16 Surveillance of Space 2 – Follows-on the Sapphire satellite that monitors the trajectory of other satellites and debris in space to determine threats to Canadian and Allied space assets; contributing to the US Space Surveillance Network and strengthening key Allied partnerships.
17 Tactical Narrowband Satellite – Provides narrowband near-global communications between 65 degrees South and 65 degrees North latitudes to provide assured, secure, and reliable communications in support of Canadian and international operations.

New Investments in Special Operations Forces (SOF)

Serial Project Description
1 Next Generation SOF Fighting Vehicle This project replaces the existing fleets that will reach end of life in 2022.
2 SOF Commercial Pattern Armoured Vehicles – Replaces existing obsolete vehicles which are already at the end of their useable life.
3 Next Generation SOF Maritime Mobility Replaces current SOF Maritime Mobility assets when the fleet reaches end of service life in 2028. Project will provide the next generation of advanced SOF small boats and supporting maritime equipment.
4 Next Generation SOF Soldier System Integrated soldier system equipment will be modernized to further enhance interoperability and maintain technological overmatch against potential adversaries.

New Investments in Joint Capabilities

Serial Project Description
1 Secure (SEVOX) Radio Modernization Replaces secure radios to maintain interoperability with our Five-Eyes partners.
2 Meridian Standard - Delivers a deployable capability to produce actionable intelligence from electronic and communication signals and to defend against potential adversary surveillance capabilities.
3 Combined Joint Intelligence Modernization – Provides a modern deployable intelligence center for land based operations, building on the lessons learned in recent operations.
4 Advanced Cryptographic Capabilities Project Increment 1 Provides quantum resistant cryptographic algorithm software upgrades to CAF/ DND cryptographic end units, in order to maintain interoperability with our Five-Eyes partners.
5 Canadian Forces Electronic Warfare Support – Delivers an enterprise-level Electronic Warfare Operational Support System consisting of an Electronic Warfare (EW) data repository and analytical tools.

New Infrastructure Investments

Serial Project Description
1 Junior Ranks Training Accommodation – Canadian Forces Base Esquimalt – Provides a modern standard of training accommodations to junior members of the Royal Canadian Navy as they complete basic occupation training in Esquimalt.
2 Canadian Joint Incident Response Unit Infrastructure Enhancement – This project will construct new buildings to address current shortfalls and accommodate unit growth while disposing of some existing buildings to consolidate current holdings.
3 Command, Control, and Intelligence Center – Modern facilities will be constructed in the national capital region to house and synergize the interactions between intelligence workers and operational planners.
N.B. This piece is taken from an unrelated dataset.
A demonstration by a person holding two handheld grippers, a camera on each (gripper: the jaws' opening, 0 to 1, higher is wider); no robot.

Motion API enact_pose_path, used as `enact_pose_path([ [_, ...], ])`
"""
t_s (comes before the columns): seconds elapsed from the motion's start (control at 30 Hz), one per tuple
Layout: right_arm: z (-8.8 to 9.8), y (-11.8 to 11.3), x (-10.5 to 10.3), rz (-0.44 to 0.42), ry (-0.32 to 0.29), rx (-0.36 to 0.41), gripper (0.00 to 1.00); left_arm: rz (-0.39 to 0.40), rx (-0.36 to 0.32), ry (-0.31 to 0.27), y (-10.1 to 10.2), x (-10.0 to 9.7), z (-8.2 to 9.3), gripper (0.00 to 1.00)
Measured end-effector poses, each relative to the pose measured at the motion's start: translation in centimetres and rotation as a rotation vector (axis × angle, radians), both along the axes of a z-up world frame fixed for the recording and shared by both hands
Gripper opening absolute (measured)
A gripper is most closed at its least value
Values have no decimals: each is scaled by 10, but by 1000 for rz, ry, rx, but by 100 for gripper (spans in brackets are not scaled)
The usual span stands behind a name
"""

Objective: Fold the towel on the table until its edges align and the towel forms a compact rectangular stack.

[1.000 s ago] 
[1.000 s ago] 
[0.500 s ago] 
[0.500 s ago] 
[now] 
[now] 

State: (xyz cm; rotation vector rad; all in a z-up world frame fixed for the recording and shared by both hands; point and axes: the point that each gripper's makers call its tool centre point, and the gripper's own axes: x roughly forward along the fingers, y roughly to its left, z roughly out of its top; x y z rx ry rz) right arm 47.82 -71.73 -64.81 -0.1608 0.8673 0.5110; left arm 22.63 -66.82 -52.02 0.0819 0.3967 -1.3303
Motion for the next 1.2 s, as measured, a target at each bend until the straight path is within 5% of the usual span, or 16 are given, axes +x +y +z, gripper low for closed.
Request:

This project will enhance the ability of CAF leadership to understand the operational environment and direct operations while further rationalizing the CAF infrastructure portfolio.

New Information Technology Project

Serial Project Description
1 Defence Resource Management Information System – Upgrades and modernizes Defence’s materiel and financial system of record. It is an integrated software tool used to conduct equipment and supply chain management activities such as the ordering of spare parts, tracking of supply commodities, and logging of maintenance work hours.